Exercise goal: In the records below, some lines contain the word "brown". Copy each of them.

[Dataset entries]
########################################
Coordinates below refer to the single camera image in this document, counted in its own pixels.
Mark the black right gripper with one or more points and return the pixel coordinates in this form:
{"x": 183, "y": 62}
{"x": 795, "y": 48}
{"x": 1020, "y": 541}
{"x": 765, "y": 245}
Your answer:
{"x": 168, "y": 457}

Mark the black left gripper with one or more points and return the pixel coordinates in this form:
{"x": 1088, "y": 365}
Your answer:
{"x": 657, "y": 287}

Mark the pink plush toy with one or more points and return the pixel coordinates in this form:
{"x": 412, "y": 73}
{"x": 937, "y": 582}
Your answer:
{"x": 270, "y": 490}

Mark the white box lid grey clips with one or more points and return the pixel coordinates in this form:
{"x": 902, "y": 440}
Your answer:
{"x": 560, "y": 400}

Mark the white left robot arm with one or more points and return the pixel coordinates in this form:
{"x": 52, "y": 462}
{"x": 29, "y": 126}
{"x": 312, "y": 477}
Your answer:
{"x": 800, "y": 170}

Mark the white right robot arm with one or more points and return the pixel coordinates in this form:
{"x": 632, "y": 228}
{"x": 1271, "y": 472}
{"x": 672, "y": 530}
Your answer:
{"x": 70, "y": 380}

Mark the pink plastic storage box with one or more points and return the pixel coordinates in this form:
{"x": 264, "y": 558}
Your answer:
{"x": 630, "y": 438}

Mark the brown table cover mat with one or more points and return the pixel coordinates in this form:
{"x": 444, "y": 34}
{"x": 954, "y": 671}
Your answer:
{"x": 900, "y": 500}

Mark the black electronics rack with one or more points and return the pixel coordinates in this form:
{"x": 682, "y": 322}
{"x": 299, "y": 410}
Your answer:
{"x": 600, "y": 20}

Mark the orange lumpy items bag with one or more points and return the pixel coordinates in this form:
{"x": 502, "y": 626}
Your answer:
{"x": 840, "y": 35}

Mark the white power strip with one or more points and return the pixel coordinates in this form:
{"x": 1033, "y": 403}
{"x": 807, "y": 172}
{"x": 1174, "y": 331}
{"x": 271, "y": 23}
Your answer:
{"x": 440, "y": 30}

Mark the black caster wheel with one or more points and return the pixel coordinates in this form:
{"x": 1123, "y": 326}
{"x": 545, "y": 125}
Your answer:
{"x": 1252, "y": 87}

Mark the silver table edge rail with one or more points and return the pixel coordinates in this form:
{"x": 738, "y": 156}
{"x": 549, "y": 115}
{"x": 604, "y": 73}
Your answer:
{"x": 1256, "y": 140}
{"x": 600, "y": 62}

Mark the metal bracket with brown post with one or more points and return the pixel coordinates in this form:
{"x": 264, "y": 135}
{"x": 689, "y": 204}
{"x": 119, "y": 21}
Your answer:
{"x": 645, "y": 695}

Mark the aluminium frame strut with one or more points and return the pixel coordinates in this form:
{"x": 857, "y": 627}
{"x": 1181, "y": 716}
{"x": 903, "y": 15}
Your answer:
########################################
Output for this task:
Mark the brown table cover mat with one or more points and return the pixel coordinates in this form:
Mark the metal bracket with brown post with one or more points and return the pixel coordinates in this form:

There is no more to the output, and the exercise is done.